* _Instructions to follow_
The answer is to be all of the data below, reproduced exactly.

Entries taken from a collection:
# # # # #

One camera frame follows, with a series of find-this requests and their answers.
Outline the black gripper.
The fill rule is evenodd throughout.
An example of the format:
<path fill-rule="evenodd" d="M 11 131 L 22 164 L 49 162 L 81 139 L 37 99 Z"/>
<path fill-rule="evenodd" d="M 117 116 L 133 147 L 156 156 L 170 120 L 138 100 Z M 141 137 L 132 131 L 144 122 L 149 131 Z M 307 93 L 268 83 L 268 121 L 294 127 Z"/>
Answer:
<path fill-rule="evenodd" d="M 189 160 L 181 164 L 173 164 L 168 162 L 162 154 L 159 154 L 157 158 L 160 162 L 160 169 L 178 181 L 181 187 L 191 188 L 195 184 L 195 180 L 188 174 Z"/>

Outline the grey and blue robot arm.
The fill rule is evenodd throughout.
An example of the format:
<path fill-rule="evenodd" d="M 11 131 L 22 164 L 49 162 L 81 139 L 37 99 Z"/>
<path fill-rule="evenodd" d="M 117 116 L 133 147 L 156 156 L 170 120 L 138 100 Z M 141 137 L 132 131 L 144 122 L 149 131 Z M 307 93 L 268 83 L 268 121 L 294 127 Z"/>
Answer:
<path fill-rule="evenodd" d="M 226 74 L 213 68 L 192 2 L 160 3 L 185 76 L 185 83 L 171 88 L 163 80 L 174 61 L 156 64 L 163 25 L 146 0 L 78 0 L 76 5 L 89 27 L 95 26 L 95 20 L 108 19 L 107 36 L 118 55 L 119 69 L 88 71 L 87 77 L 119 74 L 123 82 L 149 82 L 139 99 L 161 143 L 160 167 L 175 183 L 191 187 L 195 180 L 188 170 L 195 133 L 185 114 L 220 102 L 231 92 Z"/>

# # # # #

* _Result below_
One camera frame follows, with a series of find-this requests and their answers.
Outline the black gripper.
The fill rule is evenodd throughout.
An example of the format:
<path fill-rule="evenodd" d="M 11 131 L 22 164 L 49 162 L 81 139 L 37 99 Z"/>
<path fill-rule="evenodd" d="M 117 116 L 133 147 L 156 156 L 170 120 L 138 100 Z M 141 137 L 132 131 L 144 122 L 149 131 Z M 307 93 L 268 83 L 268 121 L 294 127 Z"/>
Answer:
<path fill-rule="evenodd" d="M 189 160 L 181 164 L 173 164 L 168 162 L 162 154 L 159 154 L 157 158 L 160 162 L 160 169 L 178 181 L 181 187 L 191 188 L 195 184 L 195 180 L 188 174 Z"/>

Outline the grey and blue robot arm.
The fill rule is evenodd throughout.
An example of the format:
<path fill-rule="evenodd" d="M 11 131 L 22 164 L 49 162 L 81 139 L 37 99 Z"/>
<path fill-rule="evenodd" d="M 117 116 L 133 147 L 156 156 L 170 120 L 138 100 Z M 141 137 L 132 131 L 144 122 L 149 131 Z M 307 93 L 268 83 L 268 121 L 294 127 Z"/>
Answer:
<path fill-rule="evenodd" d="M 226 74 L 213 68 L 192 2 L 160 3 L 185 76 L 185 83 L 171 88 L 163 80 L 174 61 L 156 64 L 163 25 L 146 0 L 78 0 L 76 5 L 89 27 L 95 26 L 95 20 L 108 19 L 107 36 L 118 55 L 119 69 L 88 71 L 87 77 L 119 74 L 123 82 L 149 82 L 139 99 L 161 143 L 160 167 L 175 183 L 191 187 L 195 180 L 188 170 L 195 133 L 185 114 L 220 102 L 231 92 Z"/>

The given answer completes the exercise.